La diminution du nombre de Québécois en âge de travailler s’explique par le vieillissement démographique, mais surtout par la baisse des seuils d’immigration permanente et du nombre de résidents non permanents, souligne l’étude.

« Ce recul pourrait faire basculer le rapport de force en faveur des travailleurs grâce à la raréfaction des candidats » prévient l’Institut du Québec.

Une des premières conséquences est que les pénuries de main-d’œuvre pourraient revenir au premier plan dès l’année 2026. Au cours des trois dernières années, le manque de main-d’œuvre était devenu relatif, en raison de l’essor de l’immigration et d’un moindre investissement des entreprises. Ce dernier facteur était lié au niveau élevé des taux d’intérêt.

Et même durant cette période plus favorable aux employeurs, les salaires ont progressé plus vite que l’inflation, observe le rapport.

En 2026, certains facteurs pourraient alourdir le manque de main d’oeuvre. La baisse de l’immigration pourrait réduire la compétition entre chercheurs d’emploi tout en aggravant les difficultés de recrutement des entreprises.
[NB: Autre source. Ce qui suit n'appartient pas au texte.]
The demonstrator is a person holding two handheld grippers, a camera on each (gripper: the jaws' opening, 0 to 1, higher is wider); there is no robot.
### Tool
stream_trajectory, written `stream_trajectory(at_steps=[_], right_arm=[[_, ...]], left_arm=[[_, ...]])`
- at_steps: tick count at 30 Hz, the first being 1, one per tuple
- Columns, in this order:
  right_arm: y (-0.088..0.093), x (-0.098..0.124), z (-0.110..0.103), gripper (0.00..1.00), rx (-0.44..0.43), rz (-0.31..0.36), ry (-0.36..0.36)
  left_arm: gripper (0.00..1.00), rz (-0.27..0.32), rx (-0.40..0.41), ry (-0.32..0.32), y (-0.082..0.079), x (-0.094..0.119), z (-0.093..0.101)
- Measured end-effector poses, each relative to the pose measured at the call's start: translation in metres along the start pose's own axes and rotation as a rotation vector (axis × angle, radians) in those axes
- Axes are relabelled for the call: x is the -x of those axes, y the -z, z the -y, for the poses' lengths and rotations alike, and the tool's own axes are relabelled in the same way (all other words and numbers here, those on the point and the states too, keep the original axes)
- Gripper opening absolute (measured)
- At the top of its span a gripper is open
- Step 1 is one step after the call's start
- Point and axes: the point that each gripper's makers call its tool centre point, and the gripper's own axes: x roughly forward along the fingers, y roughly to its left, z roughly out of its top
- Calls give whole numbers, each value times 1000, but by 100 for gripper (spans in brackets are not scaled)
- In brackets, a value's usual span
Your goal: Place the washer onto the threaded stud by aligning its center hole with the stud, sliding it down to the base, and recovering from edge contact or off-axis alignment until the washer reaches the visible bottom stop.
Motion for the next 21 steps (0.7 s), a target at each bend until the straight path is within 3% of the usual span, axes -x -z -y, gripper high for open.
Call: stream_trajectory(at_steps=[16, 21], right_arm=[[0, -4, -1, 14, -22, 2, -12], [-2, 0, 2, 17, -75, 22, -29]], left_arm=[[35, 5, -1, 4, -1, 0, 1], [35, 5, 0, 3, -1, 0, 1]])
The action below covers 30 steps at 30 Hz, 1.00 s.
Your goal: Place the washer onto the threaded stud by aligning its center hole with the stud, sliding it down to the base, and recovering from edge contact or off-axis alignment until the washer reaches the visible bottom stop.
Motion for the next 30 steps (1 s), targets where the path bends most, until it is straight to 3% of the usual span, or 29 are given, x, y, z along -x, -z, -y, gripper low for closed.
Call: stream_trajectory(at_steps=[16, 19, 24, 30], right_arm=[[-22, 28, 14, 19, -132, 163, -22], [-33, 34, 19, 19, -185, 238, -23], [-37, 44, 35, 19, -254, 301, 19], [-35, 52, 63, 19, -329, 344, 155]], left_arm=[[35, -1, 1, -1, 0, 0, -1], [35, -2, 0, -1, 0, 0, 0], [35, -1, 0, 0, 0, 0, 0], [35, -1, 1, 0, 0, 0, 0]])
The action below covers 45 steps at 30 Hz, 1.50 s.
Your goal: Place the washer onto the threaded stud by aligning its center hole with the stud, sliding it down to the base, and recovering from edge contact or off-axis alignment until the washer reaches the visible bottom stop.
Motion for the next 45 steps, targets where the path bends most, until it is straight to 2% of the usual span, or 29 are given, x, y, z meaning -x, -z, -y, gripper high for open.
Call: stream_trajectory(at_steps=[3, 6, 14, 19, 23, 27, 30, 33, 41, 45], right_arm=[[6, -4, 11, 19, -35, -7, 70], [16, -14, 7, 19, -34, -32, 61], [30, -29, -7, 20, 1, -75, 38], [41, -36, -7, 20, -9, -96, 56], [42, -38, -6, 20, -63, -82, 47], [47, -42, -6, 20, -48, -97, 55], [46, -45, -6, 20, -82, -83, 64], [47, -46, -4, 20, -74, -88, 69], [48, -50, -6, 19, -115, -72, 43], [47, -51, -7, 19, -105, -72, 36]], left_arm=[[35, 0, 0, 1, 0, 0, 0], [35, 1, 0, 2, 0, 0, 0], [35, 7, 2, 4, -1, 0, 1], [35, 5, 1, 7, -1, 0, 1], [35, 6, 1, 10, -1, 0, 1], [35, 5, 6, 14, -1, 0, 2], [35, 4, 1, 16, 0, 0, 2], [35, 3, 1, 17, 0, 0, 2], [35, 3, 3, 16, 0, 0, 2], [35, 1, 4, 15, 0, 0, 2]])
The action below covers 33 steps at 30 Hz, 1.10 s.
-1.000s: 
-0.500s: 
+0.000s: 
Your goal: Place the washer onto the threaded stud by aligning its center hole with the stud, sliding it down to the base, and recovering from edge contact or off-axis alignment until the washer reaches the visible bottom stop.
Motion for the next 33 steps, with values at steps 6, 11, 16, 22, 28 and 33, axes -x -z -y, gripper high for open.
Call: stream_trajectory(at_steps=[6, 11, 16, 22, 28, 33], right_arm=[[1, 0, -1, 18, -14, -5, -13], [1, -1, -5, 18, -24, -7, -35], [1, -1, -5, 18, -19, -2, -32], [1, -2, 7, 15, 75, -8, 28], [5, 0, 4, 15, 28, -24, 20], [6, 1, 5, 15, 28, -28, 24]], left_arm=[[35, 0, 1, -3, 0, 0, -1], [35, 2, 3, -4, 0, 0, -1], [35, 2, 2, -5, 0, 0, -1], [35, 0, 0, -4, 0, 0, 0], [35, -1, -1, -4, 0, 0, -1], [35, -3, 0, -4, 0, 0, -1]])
L’investissement public attendu dans certains secteurs, tels que la défense, la transition énergétique et la construction d’infrastructures, pourrait susciter de nombreuses créations d’emplois.

À l’inverse, l’incertitude économique demeure forte, en raison des tensions commerciales avec les États-Unis. Par ailleurs, l’accélération de l’automatisation par l’intelligence artificielle présente un risque accru de substitution des travailleurs dans certains secteurs comme l’information et la culture, où l’adoption et la volonté d’automatisation sont fortes, pointe l’Institut du Québec.